# DIRECTIONS:
A verbatim transcript of the lines below, starting at the first and ending with the one that holds "Query: black metal plate", is what should be produced.
EXCERPTED RECORDS below:
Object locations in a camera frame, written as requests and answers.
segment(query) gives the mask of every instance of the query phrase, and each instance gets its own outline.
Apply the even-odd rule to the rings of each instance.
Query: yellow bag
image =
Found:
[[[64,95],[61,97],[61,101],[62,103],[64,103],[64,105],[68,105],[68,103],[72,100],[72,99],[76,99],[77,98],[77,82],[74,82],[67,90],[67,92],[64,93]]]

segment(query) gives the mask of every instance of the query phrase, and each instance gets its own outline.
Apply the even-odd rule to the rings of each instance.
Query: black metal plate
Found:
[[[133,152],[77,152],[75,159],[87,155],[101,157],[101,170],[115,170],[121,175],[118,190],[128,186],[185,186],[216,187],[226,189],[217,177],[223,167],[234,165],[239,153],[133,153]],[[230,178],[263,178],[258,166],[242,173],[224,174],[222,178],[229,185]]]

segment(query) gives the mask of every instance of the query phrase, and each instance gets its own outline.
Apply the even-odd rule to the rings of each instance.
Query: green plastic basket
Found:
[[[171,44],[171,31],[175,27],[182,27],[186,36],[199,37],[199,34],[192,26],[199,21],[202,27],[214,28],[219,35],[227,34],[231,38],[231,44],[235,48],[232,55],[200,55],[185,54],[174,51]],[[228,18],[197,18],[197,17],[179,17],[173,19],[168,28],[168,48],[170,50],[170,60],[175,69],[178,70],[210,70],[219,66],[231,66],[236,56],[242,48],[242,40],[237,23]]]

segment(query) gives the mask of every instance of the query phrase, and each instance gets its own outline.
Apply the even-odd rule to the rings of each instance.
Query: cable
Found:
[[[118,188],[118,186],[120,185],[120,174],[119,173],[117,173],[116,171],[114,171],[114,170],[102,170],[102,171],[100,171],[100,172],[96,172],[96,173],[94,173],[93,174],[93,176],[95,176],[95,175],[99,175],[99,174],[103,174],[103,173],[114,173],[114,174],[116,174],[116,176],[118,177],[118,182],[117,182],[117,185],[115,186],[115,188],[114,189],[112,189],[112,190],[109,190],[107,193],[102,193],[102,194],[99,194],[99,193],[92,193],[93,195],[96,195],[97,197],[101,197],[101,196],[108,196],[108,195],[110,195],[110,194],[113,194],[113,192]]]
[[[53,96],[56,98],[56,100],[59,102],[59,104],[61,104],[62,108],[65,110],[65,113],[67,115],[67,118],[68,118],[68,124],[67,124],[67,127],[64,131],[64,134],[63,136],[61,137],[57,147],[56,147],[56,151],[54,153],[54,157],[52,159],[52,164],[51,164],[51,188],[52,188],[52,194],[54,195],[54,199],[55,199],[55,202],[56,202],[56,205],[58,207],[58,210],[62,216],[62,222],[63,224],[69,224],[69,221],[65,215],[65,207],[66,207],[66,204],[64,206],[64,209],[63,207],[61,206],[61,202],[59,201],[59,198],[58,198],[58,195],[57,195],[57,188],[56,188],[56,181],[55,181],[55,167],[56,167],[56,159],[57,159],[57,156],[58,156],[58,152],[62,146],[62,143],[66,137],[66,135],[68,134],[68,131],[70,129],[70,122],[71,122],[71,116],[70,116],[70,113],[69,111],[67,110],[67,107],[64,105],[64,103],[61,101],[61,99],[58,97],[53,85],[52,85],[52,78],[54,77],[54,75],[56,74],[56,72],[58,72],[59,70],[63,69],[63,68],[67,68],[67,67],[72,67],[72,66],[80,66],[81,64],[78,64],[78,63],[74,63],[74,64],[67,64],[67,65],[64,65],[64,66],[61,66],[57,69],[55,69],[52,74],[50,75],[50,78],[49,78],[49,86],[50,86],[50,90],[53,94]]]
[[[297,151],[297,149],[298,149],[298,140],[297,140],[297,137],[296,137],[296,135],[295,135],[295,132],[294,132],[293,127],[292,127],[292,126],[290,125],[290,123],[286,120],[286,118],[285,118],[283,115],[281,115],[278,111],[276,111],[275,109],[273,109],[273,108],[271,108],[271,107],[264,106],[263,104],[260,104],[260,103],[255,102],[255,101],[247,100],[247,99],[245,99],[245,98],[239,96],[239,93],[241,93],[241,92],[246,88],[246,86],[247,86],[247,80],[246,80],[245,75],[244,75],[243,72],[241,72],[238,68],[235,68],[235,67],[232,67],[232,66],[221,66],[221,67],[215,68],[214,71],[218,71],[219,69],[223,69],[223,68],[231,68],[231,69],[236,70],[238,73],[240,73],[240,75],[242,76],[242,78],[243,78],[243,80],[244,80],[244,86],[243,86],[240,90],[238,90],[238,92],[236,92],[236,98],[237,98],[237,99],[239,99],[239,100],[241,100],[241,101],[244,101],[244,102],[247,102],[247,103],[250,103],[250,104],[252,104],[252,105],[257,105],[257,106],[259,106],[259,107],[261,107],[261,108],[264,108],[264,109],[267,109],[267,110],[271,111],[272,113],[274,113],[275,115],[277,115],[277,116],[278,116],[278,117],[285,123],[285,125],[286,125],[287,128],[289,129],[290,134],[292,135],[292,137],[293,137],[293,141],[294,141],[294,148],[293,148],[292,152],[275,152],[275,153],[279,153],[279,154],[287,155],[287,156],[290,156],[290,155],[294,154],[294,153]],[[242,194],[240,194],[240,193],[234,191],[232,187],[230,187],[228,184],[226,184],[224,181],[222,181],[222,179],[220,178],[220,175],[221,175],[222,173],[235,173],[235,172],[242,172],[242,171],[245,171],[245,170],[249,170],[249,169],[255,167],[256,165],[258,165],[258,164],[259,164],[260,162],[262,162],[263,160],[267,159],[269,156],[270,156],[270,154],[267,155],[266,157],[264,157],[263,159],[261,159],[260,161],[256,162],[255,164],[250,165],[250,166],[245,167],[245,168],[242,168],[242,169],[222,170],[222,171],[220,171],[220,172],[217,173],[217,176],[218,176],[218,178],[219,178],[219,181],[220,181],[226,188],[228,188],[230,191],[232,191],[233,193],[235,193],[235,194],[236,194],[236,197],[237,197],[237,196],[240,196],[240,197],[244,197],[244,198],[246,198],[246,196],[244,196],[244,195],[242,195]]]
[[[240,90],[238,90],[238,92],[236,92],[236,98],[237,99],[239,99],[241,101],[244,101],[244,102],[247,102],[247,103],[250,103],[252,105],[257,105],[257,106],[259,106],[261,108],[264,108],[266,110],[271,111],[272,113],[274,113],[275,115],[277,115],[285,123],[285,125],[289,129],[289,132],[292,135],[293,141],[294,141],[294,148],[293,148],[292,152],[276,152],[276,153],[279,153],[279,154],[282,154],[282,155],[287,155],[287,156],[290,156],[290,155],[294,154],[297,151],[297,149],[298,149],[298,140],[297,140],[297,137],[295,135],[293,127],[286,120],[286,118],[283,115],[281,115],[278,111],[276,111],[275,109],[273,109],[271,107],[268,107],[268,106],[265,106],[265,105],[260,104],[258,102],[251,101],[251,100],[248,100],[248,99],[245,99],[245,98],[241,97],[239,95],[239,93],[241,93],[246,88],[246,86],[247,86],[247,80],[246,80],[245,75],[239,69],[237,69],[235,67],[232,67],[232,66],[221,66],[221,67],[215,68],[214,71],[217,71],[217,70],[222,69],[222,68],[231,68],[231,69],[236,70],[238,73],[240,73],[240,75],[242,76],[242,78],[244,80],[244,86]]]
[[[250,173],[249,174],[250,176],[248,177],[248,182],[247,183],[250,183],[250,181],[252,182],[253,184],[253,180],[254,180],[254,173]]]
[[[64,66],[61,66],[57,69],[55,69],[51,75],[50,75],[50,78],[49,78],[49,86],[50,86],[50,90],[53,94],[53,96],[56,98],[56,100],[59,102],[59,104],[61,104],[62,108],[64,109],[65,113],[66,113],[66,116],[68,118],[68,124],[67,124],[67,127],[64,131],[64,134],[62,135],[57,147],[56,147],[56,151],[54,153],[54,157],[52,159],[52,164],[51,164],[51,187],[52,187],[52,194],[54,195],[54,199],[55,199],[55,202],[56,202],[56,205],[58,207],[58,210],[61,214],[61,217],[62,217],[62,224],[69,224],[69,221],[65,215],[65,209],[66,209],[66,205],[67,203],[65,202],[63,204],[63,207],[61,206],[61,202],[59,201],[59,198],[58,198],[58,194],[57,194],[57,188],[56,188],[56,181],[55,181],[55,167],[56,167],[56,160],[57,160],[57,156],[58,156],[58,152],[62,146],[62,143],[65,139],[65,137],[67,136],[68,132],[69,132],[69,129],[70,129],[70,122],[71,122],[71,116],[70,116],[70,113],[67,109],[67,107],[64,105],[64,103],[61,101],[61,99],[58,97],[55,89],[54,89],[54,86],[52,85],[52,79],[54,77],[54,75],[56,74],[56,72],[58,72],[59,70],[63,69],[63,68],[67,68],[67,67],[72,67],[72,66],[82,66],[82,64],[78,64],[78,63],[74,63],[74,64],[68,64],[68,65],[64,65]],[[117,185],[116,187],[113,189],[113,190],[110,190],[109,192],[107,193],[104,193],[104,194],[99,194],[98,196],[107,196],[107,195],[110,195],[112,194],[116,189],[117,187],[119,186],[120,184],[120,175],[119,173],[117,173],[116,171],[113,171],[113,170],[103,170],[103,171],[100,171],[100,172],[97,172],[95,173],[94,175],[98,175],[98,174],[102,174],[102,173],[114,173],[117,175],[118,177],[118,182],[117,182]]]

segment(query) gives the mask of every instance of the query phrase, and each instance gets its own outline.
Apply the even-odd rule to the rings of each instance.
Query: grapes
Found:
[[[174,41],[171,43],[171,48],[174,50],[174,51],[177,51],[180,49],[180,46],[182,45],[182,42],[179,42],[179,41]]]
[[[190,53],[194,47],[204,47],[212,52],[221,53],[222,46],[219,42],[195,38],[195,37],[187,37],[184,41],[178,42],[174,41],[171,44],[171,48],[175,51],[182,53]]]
End of EXCERPTED RECORDS.
# ANSWER TO THIS EXERCISE:
Object locations in a camera frame, written as requests and answers.
segment(query) gives the mask of every instance of the query phrase, and each instance gets its own outline.
Apply the even-odd rule to the rings of each instance.
Query: yellow bag
image =
Found:
[[[64,95],[61,97],[61,101],[62,103],[64,103],[64,105],[68,105],[68,103],[72,100],[72,99],[76,99],[77,98],[77,82],[74,82],[67,90],[67,92],[64,93]]]

segment(query) gives the mask of every instance of the query phrase, and each instance gets its own outline.
Apply the even-odd rule to the rings of each instance.
Query: black metal plate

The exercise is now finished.